Emphasising that he is "only guessing", Davenport-Hines told The IoS that he believes it was significant that the Prince Philip had been sketched by Stephen Ward, the society osteopath at the centre of the story. "In June of 1963 the Daily Mirror, in order to get a juicy headline, accused the Duke of involvement with Christine Keeler and others. In fact, and I am very emphatic about this, the duke had no such involvement, but I imagine Denning would have interviewed courtiers and others about the duke, and that suspicion would be enough to embarrass the Royal Family."

The headline in question, "Prince Philip and the Profumo scandal – rumour utterly unfounded" was, writes Davenport-Hines in his book, part of "the raucous period when authority figures were denied respect even when they deserved it". An invitation by Denning to members of the Buckingham Palace staff to unburden themselves of any rumours – unchecked and unsourced – they may have heard, substantiated or otherwise, may have encouraged tongues to wag in a manner that did not reflect well on the Prince Philip.

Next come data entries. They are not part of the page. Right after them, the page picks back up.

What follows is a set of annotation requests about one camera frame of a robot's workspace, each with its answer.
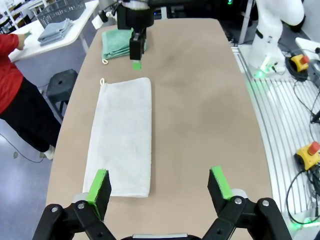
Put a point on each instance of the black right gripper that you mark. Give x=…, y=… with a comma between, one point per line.
x=135, y=17

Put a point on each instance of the green terry towel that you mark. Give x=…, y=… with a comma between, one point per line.
x=115, y=42

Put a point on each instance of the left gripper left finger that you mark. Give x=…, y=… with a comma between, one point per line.
x=102, y=197

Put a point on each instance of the white table with rounded corners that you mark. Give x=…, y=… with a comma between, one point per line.
x=75, y=32

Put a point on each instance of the grey plastic basket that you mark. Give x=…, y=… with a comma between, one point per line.
x=60, y=10

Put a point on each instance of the white terry towel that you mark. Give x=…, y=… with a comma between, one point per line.
x=125, y=137

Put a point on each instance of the blue grey towel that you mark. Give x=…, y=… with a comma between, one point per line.
x=60, y=27

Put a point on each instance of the white ribbed base platform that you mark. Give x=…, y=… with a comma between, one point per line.
x=275, y=112

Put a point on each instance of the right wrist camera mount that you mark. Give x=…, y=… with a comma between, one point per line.
x=97, y=21

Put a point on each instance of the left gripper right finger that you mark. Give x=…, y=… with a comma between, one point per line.
x=216, y=195

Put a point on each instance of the person in red jacket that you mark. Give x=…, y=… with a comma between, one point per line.
x=12, y=87

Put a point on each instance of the person's right forearm red sleeve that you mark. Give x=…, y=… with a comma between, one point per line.
x=10, y=41

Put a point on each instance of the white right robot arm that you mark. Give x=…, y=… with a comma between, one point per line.
x=270, y=30

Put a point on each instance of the black plastic stool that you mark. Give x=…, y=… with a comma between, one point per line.
x=61, y=85

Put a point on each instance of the person's right hand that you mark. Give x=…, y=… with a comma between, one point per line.
x=25, y=40

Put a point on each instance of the yellow emergency stop button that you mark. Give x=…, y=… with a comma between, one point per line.
x=308, y=155
x=300, y=62

Denning's report was considered by some to have been a whitewash, but he did have extensive access to those involved. Davenport-Hines says the judge was "something of a dirty-minded nosy parker who rather got off on asking prurient questions – he did the same with the Duchess of Argyll over her divorce case, when it had no relevance to the Profumo case. Had he discovered anything, I'm sure he would have sat on it absolutely. He was one of the judges who thought he could hold back and repress and punish all the new sexual freedom that was about at the time."

"The Mirror ran its story because they thought they'd have a good headline. They were terribly keen to damage the Conservative government and crank up the class war, so they wrote stories about how the Tories were having a better time, better sex and so on, than most people. This sort of stuff helped Labour win the 1964 election."

The constitutional expert Lord Hennessy told The IoS: "I don't know, and wouldn't want to speculate as to who this relates to, but I suspect it has to do with the sensitivity of surviving family members, whoever they are, royal or otherwise.

"The Denning findings weren't tested in court, so there may be unfounded claims in there. That was the summer of credulity, when anything was believed for a while and every conceivable rumour took on a life of its own. The Cabinet Secretary has what I call the 'too-hot-to-handle' archive, which is off the Richter scale of 'need to know', and the number of people with access to that is tiny. My instinct is we'll have a 100-year wait, until January 2064, when the children are no longer around, before we are told."